In this week’s magazine Julie Bindel looks at the sex trade, decrying what she sees as an attempt to suffocate the essential human rights of women by supporting the legalisation of prostitution. Are we too soft on this issue? And are the women involved trapped in a form of modern slavery? Julie joins the podcast to discuss, along with Rachel Moran, author of Paid For: My Journey Through Prostitution. As Julie writes:
“In the midst of all the outrage about modern-day slavery, usually vulnerable men forced into manual labour, there is actually a far worse form of abuse going on in the UK. It happens in every city, town and even village. It’s endemic to every culture and region of the world, and yet these days we justify it in the name of ‘liberation’. We’ve become accustomed to thinking of prostitution as a legitimate way of earning a living, even ‘empowering’ for women. We call it ‘sex work’ and look away. We should not.”

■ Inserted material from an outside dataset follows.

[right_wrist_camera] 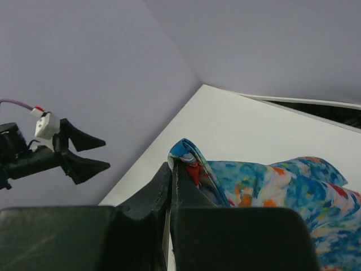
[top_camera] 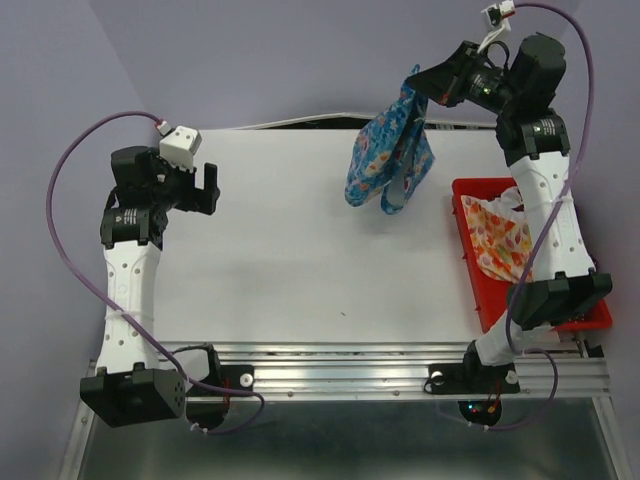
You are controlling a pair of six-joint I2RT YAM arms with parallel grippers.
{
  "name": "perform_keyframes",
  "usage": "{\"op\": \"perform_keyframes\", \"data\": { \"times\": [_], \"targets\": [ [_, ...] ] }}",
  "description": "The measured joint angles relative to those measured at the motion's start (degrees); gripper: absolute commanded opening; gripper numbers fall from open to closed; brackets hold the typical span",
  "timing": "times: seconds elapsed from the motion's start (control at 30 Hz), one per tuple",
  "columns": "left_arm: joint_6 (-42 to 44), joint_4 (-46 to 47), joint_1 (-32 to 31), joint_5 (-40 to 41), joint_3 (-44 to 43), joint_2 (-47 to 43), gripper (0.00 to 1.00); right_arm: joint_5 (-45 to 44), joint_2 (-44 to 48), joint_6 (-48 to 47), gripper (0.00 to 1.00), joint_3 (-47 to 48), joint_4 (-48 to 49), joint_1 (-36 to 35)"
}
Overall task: Fold and stack the skirts
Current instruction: Move the skirt to the center of the board
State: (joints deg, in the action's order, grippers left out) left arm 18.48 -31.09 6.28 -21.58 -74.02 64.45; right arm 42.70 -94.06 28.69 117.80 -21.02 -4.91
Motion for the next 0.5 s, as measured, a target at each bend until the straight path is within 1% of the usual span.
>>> {"op": "perform_keyframes", "data": {
  "times": [0.07,0.13,0.23,0.27,0.3,0.33,0.43,0.5],
  "targets": [
    [0.2,-0.1,0.2,-1.5,0.0,0.0,0.99,0.9,0.0,1.7,0.01,-1.2,2.2,-1.9],
    [1.1,-0.1,0.2,-2.9,0.0,0.0,0.99,1.5,0.9,2.6,0.01,-4.7,5.1,-3.5],
    [4.2,-0.2,0.2,-6.4,0.5,-0.1,0.99,1.7,4.1,3.4,0.01,-15.4,8.3,-4.1],
    [5.0,-0.3,0.2,-7.4,0.9,-0.3,0.99,1.7,5.8,3.7,0.01,-21.2,9.0,-4.1],
    [6.3,0.0,0.1,-8.6,2.2,-0.7,0.98,1.7,6.3,3.9,0.01,-24.0,9.2,-4.1],
    [7.2,0.0,-0.3,-9.3,3.4,-1.0,0.98,1.2,6.7,4.2,0.01,-28.7,9.5,-4.1],
    [9.9,1.5,-3.4,-10.4,10.1,-2.9,0.95,-0.3,6.6,4.8,0.01,-38.0,9.9,-4.1],
    [11.2,3.1,-8.9,-9.3,14.9,-3.4,0.93,-1.7,6.2,5.0,0.01,-42.6,9.9,-4.1]
  ]
}}
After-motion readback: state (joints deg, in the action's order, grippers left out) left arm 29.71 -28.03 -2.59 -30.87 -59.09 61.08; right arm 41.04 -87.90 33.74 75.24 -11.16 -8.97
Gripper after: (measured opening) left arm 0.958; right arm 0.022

Next, we look at the ongoing drama in the Conservative party. Runners and riders have been tussling for supremacy in a leadership race where the starting pistol has yet to be fired. In her column this week, Katy Balls outlines how the jostling in Westminster is going, and suggests that if we are to skip a generation, Theresa May needs to blood her successor in the battle of Cabinet responsibility. She joins the podcast along with Paul Goodman, editor of ConservativeHome. As Katy writes:
“May has two important jobs before she departs: to deliver Brexit and provide a stable transition for her party. If she’s serious about the latter, then she could carry out a government reshuffle which would promote new MPs, giving them the opportunity to prove themselves and test their mettle. She cannot end leadership speculation, but she can manage it. A reshuffle that promotes young talent could end the fake leadership contest before it mutates into a real one.”
And finally, with A-levels results released and students across the country heading off to university, we ask whether higher education has gone to the dogs. Ashley Writtle writes on the decline in standards in the magazine this week, and to debate the issue on the podcast, we were joined by the novelist and lecturer Tibor Fischer and Jake Hurfurt, a recent graduate currently interning at The Spectator. As Ashley writes:
“A vast cohort of bright young things have secured their university places with A-level success this week. But things are not so rosy at the universities they will set off to join: after 25 years of rapid expansion, the sector is drifting away from both the core principles of education and the world of work. A few figures illustrate the problem: 2.3 million students are in higher education; 47 per cent of young people are in university; 51 per cent of A–level students will begin undergraduate study aged 18. And almost three quarters of them will get a 2:1 or a first. What exact distinction does a university degree confer?”